■ **Brief**
With the pictures removed, the data below must be transcribed in full and exactly.

++++ Available data ++++

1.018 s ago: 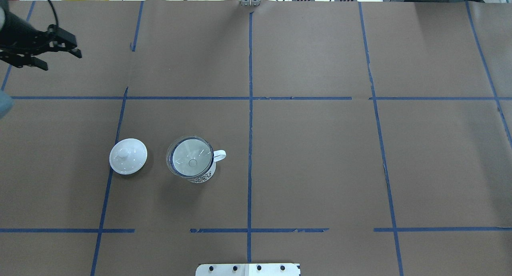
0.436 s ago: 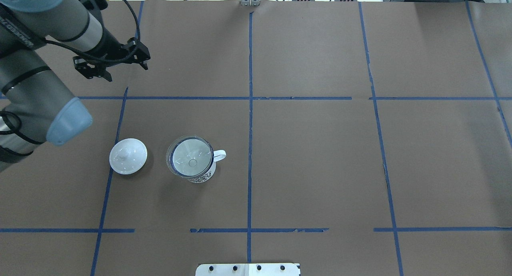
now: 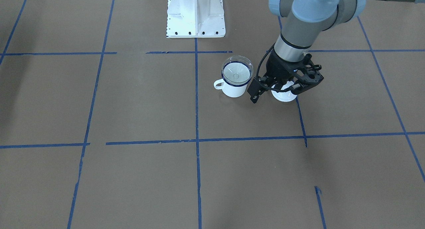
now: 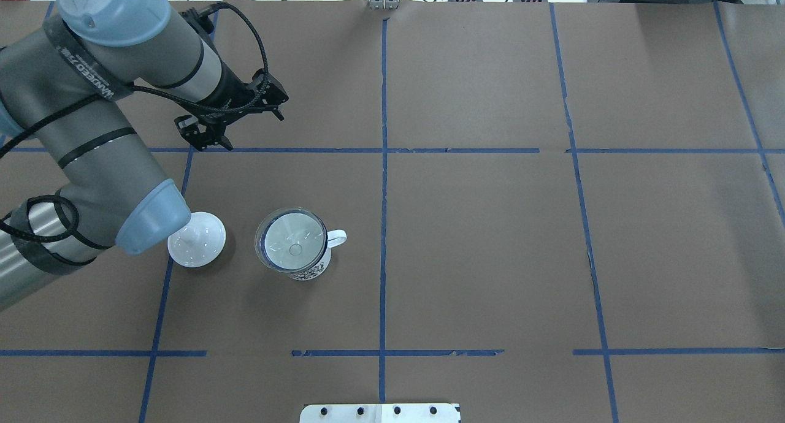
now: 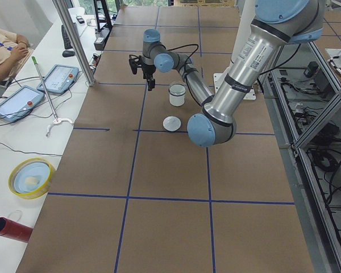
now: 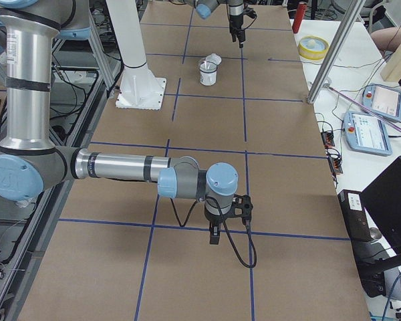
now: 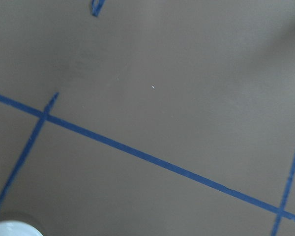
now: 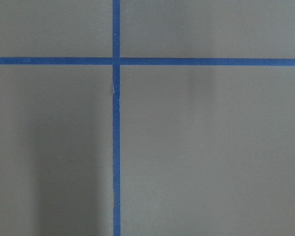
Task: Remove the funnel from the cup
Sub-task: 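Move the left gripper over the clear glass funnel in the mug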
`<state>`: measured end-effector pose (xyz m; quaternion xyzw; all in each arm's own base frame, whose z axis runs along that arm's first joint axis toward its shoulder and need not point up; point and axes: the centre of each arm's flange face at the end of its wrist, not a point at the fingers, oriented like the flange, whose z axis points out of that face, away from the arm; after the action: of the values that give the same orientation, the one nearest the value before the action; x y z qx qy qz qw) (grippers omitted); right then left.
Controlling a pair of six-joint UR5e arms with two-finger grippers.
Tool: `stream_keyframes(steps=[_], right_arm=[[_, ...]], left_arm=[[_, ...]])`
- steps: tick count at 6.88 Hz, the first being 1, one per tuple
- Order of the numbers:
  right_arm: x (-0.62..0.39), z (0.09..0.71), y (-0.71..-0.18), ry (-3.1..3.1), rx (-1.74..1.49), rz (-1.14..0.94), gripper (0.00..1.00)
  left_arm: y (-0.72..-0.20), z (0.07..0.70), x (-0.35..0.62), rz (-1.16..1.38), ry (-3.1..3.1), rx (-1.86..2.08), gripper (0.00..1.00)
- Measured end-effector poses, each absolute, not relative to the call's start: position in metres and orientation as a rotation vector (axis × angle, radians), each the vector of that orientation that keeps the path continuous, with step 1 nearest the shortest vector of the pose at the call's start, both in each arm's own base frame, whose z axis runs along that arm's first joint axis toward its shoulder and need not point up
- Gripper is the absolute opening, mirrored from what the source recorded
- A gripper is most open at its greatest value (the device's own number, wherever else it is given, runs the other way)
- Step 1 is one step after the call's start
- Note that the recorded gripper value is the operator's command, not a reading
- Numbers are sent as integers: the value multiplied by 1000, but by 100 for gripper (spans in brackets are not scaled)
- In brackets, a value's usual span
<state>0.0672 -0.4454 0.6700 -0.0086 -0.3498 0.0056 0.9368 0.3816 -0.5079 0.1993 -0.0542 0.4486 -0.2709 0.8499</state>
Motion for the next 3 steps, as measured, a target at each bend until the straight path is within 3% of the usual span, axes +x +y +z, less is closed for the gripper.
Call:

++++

■ **Result of this exercise**
1.018 s ago: 
0.436 s ago: 
now: 
now: 
now: 
now: 
now: 
now: 
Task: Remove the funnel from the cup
Sub-task: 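Move the left gripper over the clear glass funnel in the mug
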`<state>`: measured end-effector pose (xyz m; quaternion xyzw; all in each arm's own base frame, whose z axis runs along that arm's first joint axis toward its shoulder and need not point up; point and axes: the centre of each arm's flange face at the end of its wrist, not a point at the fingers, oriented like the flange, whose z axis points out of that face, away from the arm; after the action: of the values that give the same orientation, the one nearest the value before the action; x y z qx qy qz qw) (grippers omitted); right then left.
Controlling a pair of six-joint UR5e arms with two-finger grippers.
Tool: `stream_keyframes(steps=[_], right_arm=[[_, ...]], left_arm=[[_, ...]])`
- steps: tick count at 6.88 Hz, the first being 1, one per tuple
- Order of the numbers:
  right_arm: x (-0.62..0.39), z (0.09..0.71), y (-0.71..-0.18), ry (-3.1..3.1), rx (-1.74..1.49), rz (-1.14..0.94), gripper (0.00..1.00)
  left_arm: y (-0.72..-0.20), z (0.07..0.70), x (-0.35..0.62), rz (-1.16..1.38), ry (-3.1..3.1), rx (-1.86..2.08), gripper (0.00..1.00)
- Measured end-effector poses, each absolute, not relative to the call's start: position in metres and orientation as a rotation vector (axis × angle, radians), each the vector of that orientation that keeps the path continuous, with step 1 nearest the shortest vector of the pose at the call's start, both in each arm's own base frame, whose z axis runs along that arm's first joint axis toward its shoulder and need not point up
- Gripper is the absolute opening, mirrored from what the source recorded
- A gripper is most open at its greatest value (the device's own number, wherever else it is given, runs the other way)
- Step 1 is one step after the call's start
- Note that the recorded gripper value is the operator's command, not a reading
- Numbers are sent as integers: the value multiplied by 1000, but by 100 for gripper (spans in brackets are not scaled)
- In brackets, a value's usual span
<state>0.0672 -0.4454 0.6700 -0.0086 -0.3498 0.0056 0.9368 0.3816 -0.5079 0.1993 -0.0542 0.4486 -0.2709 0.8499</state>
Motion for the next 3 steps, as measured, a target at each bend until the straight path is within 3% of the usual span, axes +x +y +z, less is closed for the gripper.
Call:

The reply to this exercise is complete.